**Exercise materials**

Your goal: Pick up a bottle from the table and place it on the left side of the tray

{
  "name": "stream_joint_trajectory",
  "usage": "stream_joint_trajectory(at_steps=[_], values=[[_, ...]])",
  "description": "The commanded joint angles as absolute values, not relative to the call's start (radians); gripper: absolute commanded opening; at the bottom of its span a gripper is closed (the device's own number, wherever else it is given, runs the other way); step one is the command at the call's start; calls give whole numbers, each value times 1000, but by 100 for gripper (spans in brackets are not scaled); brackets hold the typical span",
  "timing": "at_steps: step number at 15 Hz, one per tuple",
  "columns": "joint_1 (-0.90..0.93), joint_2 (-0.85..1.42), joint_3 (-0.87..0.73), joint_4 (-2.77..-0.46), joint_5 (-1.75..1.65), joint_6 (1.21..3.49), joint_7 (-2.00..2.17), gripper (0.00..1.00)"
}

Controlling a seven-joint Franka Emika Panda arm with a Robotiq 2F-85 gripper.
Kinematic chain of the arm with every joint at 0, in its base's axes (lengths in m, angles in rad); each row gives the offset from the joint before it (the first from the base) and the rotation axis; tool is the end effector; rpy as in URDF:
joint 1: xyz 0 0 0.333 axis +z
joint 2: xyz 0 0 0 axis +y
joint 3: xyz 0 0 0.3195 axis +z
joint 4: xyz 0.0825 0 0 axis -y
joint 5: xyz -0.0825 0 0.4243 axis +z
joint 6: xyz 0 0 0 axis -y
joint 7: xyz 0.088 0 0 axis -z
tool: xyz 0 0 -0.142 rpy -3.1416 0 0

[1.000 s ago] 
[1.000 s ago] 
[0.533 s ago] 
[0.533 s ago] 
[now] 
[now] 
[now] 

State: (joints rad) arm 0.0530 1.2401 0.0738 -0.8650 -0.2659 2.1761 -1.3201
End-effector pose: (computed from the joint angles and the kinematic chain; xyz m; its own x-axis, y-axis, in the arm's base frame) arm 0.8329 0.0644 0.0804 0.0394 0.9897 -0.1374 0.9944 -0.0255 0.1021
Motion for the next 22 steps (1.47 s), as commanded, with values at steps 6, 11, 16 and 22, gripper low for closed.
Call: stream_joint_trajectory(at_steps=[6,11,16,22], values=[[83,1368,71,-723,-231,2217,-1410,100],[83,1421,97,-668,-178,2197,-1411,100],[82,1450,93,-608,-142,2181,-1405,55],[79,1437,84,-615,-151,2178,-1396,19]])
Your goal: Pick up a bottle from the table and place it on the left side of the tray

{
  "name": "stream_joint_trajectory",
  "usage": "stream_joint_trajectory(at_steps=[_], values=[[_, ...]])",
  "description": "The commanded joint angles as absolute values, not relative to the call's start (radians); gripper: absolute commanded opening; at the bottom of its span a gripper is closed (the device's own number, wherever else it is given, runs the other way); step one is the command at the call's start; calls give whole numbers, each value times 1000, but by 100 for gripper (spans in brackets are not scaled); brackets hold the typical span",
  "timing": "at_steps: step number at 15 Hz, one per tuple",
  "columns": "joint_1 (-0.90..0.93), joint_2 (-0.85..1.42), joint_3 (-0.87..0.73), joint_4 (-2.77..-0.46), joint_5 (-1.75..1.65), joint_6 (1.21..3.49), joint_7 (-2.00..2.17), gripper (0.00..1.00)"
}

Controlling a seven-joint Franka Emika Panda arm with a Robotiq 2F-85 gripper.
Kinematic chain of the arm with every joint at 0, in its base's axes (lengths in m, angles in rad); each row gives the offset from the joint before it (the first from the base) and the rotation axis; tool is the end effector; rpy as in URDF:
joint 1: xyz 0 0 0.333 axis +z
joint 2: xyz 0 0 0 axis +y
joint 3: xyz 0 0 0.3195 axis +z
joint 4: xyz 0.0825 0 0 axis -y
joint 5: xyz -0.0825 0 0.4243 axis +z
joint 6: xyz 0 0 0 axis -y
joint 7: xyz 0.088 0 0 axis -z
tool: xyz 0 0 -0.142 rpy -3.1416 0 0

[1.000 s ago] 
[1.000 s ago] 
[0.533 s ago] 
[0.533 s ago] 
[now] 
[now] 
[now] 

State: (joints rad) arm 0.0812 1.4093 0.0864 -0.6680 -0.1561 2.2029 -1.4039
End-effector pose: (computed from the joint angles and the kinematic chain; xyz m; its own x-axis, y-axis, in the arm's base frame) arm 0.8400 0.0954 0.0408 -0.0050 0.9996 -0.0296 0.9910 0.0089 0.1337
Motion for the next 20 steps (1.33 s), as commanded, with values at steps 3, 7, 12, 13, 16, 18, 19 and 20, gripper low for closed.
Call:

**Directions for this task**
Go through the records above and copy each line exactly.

**Output for this task**
Your goal: Pick up a bottle from the table and place it on the left side of the tray

{
  "name": "stream_joint_trajectory",
  "usage": "stream_joint_trajectory(at_steps=[_], values=[[_, ...]])",
  "description": "The commanded joint angles as absolute values, not relative to the call's start (radians); gripper: absolute commanded opening; at the bottom of its span a gripper is closed (the device's own number, wherever else it is given, runs the other way); step one is the command at the call's start; calls give whole numbers, each value times 1000, but by 100 for gripper (spans in brackets are not scaled); brackets hold the typical span",
  "timing": "at_steps: step number at 15 Hz, one per tuple",
  "columns": "joint_1 (-0.90..0.93), joint_2 (-0.85..1.42), joint_3 (-0.87..0.73), joint_4 (-2.77..-0.46), joint_5 (-1.75..1.65), joint_6 (1.21..3.49), joint_7 (-2.00..2.17), gripper (0.00..1.00)"
}

Controlling a seven-joint Franka Emika Panda arm with a Robotiq 2F-85 gripper.
Kinematic chain of the arm with every joint at 0, in its base's axes (lengths in m, angles in rad); each row gives the offset from the joint before it (the first from the base) and the rotation axis; tool is the end effector; rpy as in URDF:
joint 1: xyz 0 0 0.333 axis +z
joint 2: xyz 0 0 0 axis +y
joint 3: xyz 0 0 0.3195 axis +z
joint 4: xyz 0.0825 0 0 axis -y
joint 5: xyz -0.0825 0 0.4243 axis +z
joint 6: xyz 0 0 0 axis -y
joint 7: xyz 0.088 0 0 axis -z
tool: xyz 0 0 -0.142 rpy -3.1416 0 0

[1.000 s ago] 
[1.000 s ago] 
[0.533 s ago] 
[0.533 s ago] 
[now] 
[now] 
[now] 

State: (joints rad) arm 0.0530 1.2401 0.0738 -0.8650 -0.2659 2.1761 -1.3201
End-effector pose: (computed from the joint angles and the kinematic chain; xyz m; its own x-axis, y-axis, in the arm's base frame) arm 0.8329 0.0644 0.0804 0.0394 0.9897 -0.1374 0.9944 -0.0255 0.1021
Motion for the next 22 steps (1.47 s), as commanded, with values at steps 6, 11, 16 and 22, gripper low for closed.
Call: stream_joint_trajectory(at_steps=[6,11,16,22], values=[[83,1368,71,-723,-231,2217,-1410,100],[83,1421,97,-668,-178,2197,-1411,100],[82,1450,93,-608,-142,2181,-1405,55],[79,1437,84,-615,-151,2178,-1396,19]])
Your goal: Pick up a bottle from the table and place it on the left side of the tray

{
  "name": "stream_joint_trajectory",
  "usage": "stream_joint_trajectory(at_steps=[_], values=[[_, ...]])",
  "description": "The commanded joint angles as absolute values, not relative to the call's start (radians); gripper: absolute commanded opening; at the bottom of its span a gripper is closed (the device's own number, wherever else it is given, runs the other way); step one is the command at the call's start; calls give whole numbers, each value times 1000, but by 100 for gripper (spans in brackets are not scaled); brackets hold the typical span",
  "timing": "at_steps: step number at 15 Hz, one per tuple",
  "columns": "joint_1 (-0.90..0.93), joint_2 (-0.85..1.42), joint_3 (-0.87..0.73), joint_4 (-2.77..-0.46), joint_5 (-1.75..1.65), joint_6 (1.21..3.49), joint_7 (-2.00..2.17), gripper (0.00..1.00)"
}

Controlling a seven-joint Franka Emika Panda arm with a Robotiq 2F-85 gripper.
Kinematic chain of the arm with every joint at 0, in its base's axes (lengths in m, angles in rad); each row gives the offset from the joint before it (the first from the base) and the rotation axis; tool is the end effector; rpy as in URDF:
joint 1: xyz 0 0 0.333 axis +z
joint 2: xyz 0 0 0 axis +y
joint 3: xyz 0 0 0.3195 axis +z
joint 4: xyz 0.0825 0 0 axis -y
joint 5: xyz -0.0825 0 0.4243 axis +z
joint 6: xyz 0 0 0 axis -y
joint 7: xyz 0.088 0 0 axis -z
tool: xyz 0 0 -0.142 rpy -3.1416 0 0

[1.000 s ago] 
[1.000 s ago] 
[0.533 s ago] 
[0.533 s ago] 
[now] 
[now] 
[now] 

State: (joints rad) arm 0.0812 1.4093 0.0864 -0.6680 -0.1561 2.2029 -1.4039
End-effector pose: (computed from the joint angles and the kinematic chain; xyz m; its own x-axis, y-axis, in the arm's base frame) arm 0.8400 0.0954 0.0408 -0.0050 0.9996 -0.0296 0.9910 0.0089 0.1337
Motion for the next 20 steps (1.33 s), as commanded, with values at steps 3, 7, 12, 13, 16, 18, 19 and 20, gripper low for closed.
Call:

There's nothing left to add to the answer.